“Para um escritor, o que me pareceu inédito nessa pandemia é que ela revelou uma situação em que a imaginação é uma dor. A imaginação é quase uma impossibilidade”.

Palavras do escritor e jornalista Bernardo Carvalho em entrevista ao TUTAMÉIA. Autor de “Nove Noites”, ele acaba de lançar “O Último Gozo do Mundo”, seu 13º livro. Escrito nesta pandemia, o texto traz elementos da história recente do país. Uma professora de sociologia vê seu mundo se transformar na pandemia e sai em busca de respostas. Vai ao encontro de uma pessoa que alega prever o futuro depois de sequelas da doença.

“Entendi a ligação quase orgânica, inseparável, de memória e imaginação. Na hora em que você perde a memória, você acha que a imaginação vai ficar livre. Não. O que acontece na hora que você perde a memória é que a imaginação se inverte e ela passa a delirar o passado. É como se fosse um pesadelo em um círculo vicioso no qual você fica preso. Eu comecei a imaginar uma situação como se fosse uma alegoria que tem a ver muito com o Brasil, com essa situação presente, não só a pandemia, mas tem a ver com esse governo”, fala Bernardo.

Ele segue: “Comecei a pensar por que é tão necessário para o governo obliterar a memória, fazer você esquecer o passado. Porque justamente na hora em que você esquece o passado, você não consegue imaginar o futuro”.

Nesta entrevista, Bernardo fala sobre a terrível situação do Brasil, conta como é escrever nesse pandemônio e trata da sua atuação como cidadão. (Acompanhe a íntegra no vídeo e se inscreva no TUTAMÉIA TV).

Ele relata que a combinação entre a pandemia e a política no país o levou a ter condições de concentração absoluta e viver a pura dispersão.

“É como se seu corpo e sua mente fossem sendo minados pouco a pouco, sem que você percebesse. Dia a dia você vai perdendo alguma coisa e vai entendendo que vai perdendo alguma coisa e vai se adaptando a esse lugar mais estreito, mais pobre, mais violento. Isso é muito ruim”.

RAIVA E FLAUTISTA DE HAMELIN

Ele continua:

“E a dispersão tem a ver com isso: você não saber que parte de você vai se perder no dia seguinte. Quanto mais você vai perder no dia seguinte. Você está se recuperando do que perdeu naquele dia, mas vai ter mais um pouquinho no dia seguinte que vai sumir. Isso te põe num estado muito ruim, de dispersão, de muita raiva”.

“Eu sou um cara muito raivoso em geral. Mas eu não sei mais lidar com essa raiva, que é uma raiva contida, que pode explodir a qualquer momento. Todo o dia você recebe novas razões para essa raiva”, ressalta.

Para Bernardo, a situação toda trouxe uma forte consciência da solidão e da vulnerabilidade.

“Morro de medo de fazer um pagamento errado, do meu telefone ser clonado. Porque qualquer coisa que sair do lugar é como se eu não tivesse mais a quem recorrer. Como se eu tivesse perdido apoio no mundo, que é mais violento e mais absurdo”, diz.

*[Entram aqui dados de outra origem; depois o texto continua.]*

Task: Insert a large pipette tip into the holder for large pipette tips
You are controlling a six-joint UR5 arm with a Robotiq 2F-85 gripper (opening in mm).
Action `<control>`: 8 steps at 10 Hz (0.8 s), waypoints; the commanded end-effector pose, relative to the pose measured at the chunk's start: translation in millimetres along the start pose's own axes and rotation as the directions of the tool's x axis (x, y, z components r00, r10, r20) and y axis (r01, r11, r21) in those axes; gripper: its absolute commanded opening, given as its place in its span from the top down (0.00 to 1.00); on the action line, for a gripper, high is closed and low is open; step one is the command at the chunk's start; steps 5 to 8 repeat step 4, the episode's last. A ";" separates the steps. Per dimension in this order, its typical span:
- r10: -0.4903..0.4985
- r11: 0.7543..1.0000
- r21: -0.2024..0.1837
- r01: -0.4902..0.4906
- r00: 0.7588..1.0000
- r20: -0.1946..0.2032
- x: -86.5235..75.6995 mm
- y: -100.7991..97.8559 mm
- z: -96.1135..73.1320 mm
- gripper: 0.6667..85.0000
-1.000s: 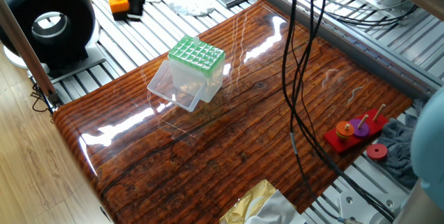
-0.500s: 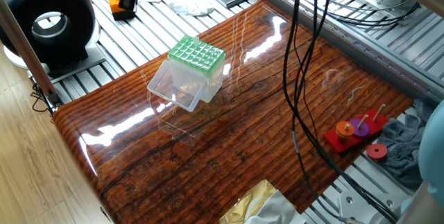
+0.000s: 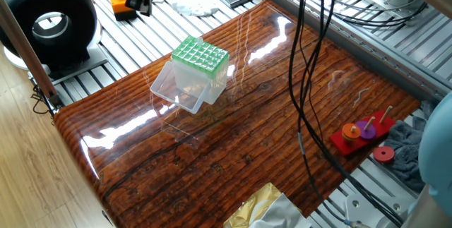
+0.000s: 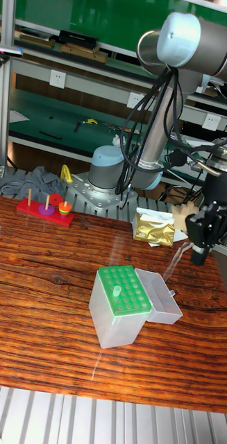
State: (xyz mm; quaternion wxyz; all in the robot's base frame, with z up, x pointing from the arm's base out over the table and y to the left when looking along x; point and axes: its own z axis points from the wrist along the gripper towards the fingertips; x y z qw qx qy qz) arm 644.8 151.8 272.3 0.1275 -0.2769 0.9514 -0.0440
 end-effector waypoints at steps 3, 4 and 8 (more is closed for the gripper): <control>0.027 1.000 -0.008 -0.027 1.000 -0.012 15.2 -3.6 -2.1 1.00; 0.025 1.000 -0.012 -0.025 1.000 -0.009 16.0 -3.3 -1.8 1.00; 0.025 1.000 -0.012 -0.025 1.000 -0.009 16.0 -3.3 -1.8 1.00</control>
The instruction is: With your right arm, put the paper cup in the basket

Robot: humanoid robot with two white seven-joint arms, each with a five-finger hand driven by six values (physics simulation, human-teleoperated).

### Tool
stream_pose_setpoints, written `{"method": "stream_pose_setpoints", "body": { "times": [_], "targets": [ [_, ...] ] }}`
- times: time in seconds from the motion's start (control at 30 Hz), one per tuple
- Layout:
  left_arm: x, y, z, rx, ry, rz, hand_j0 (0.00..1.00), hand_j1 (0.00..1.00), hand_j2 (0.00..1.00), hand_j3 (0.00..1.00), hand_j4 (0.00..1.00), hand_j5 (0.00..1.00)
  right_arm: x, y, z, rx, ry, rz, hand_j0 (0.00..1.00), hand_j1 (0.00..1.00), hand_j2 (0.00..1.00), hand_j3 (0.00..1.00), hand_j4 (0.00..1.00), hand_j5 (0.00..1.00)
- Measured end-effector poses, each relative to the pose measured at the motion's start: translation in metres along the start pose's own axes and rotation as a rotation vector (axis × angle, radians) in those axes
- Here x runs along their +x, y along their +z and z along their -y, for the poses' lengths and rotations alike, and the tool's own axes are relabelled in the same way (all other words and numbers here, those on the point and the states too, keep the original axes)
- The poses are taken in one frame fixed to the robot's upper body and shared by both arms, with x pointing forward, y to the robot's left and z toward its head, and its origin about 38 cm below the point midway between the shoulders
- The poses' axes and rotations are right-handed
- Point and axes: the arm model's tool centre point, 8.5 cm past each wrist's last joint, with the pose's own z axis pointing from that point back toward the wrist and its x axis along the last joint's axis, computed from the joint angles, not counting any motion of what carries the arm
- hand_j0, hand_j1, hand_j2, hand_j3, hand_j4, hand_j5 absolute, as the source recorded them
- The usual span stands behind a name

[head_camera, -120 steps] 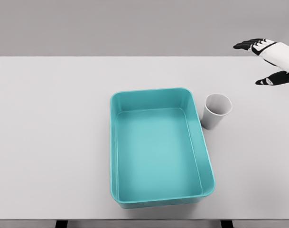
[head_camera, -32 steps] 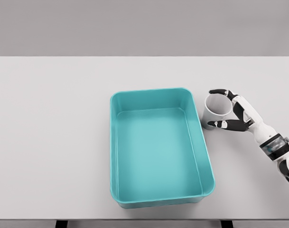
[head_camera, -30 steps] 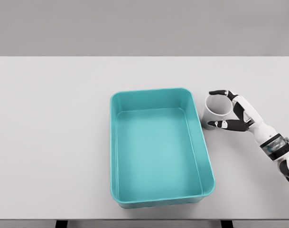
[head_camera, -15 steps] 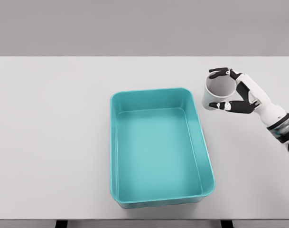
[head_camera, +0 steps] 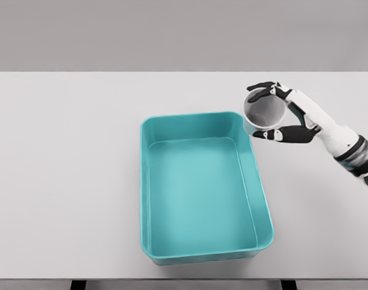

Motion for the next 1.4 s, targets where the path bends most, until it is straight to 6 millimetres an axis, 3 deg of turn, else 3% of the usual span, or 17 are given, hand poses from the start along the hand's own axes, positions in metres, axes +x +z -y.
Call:
{"method": "stream_pose_setpoints", "body": {
  "times": [0.23,0.53,0.57,0.67,0.9,1.0,1.07,1.17,1.27,1.4],
  "targets": [
    [0.0,0.0,0.0,0.0,0.0,0.0,1.0,1.0,1.0,1.0,1.0,1.0,0.016,-0.02,-0.004,0.099,0.178,0.065,0.59,0.59,0.59,0.59,0.59,0.59],
    [0.0,0.0,0.0,0.0,0.0,0.0,1.0,1.0,1.0,1.0,1.0,1.0,0.034,-0.057,-0.02,0.248,0.492,0.17,0.67,0.67,0.67,0.67,0.67,0.67],
    [0.0,0.0,0.0,0.0,0.0,0.0,1.0,1.0,1.0,1.0,1.0,1.0,0.034,-0.059,-0.022,0.262,0.519,0.174,0.7,0.7,0.7,0.7,0.7,0.7],
    [0.0,0.0,0.0,0.0,0.0,0.0,1.0,1.0,1.0,1.0,1.0,1.0,0.034,-0.064,-0.03,0.305,0.589,0.188,1.0,1.0,1.0,1.0,1.0,1.0],
    [0.0,0.0,0.0,0.0,0.0,0.0,1.0,1.0,1.0,1.0,1.0,1.0,0.035,-0.071,-0.039,0.343,0.631,0.206,1.0,1.0,1.0,1.0,1.0,1.0],
    [0.0,0.0,0.0,0.0,0.0,0.0,1.0,1.0,1.0,1.0,1.0,1.0,0.041,-0.076,-0.029,0.338,0.659,0.217,1.0,1.0,1.0,1.0,1.0,1.0],
    [0.0,0.0,0.0,0.0,0.0,0.0,1.0,1.0,1.0,1.0,1.0,1.0,0.05,-0.078,-0.006,0.328,0.716,0.212,1.0,1.0,1.0,1.0,1.0,1.0],
    [0.0,0.0,0.0,0.0,0.0,0.0,1.0,1.0,1.0,1.0,1.0,1.0,0.05,-0.061,0.028,0.322,0.773,0.146,1.0,1.0,1.0,1.0,1.0,1.0],
    [0.0,0.0,0.0,0.0,0.0,0.0,1.0,1.0,1.0,1.0,1.0,1.0,0.035,-0.03,0.043,0.333,0.765,0.044,1.0,1.0,1.0,1.0,1.0,1.0],
    [0.0,0.0,0.0,0.0,0.0,0.0,1.0,1.0,1.0,1.0,1.0,1.0,0.032,0.0,0.063,0.358,0.784,-0.046,1.0,1.0,1.0,1.0,1.0,1.0]
  ]
}}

Ele lembra de participar de manifestações contra o governo, do sentimento de que Bolsonaro seria removido logo.

“Foi ingenuidade. Como a gente vai sendo desiludido, essa desilusão diária. Esse foi o lugar da pandemia no Brasil. Seria natural que ele tivesse caído, que as pessoas fossem presas e punidas. Mas nada acontece. Isso é o mais terrível”, desabafa.

“Me deu uma raiva do país como eu nunca imaginei que pudesse ter. Ando na rua e fico pensando: sei que esse cara é bolsonarista. É raiva do seu par. É uma impotência muito grande, vai acumulando um estado raivoso contra os brasileiros que colocaram a gente nesse lugar”, afirma.

Na avaliação de Bernardo, Bolsonaro é espertíssimo e tem uma inteligência intuitiva. “Ele consegue manipular diversas frentes da sociedade e orquestrar esse negócio de forma que essas pessoas se submeteram a um suicídio coletivo na mão desse cara. Como se fosse aquele flautista de Hamelin levando crianças para o despenhadeiro. E todos vão, empresários, militares. É uma pulsão suicida evidente”.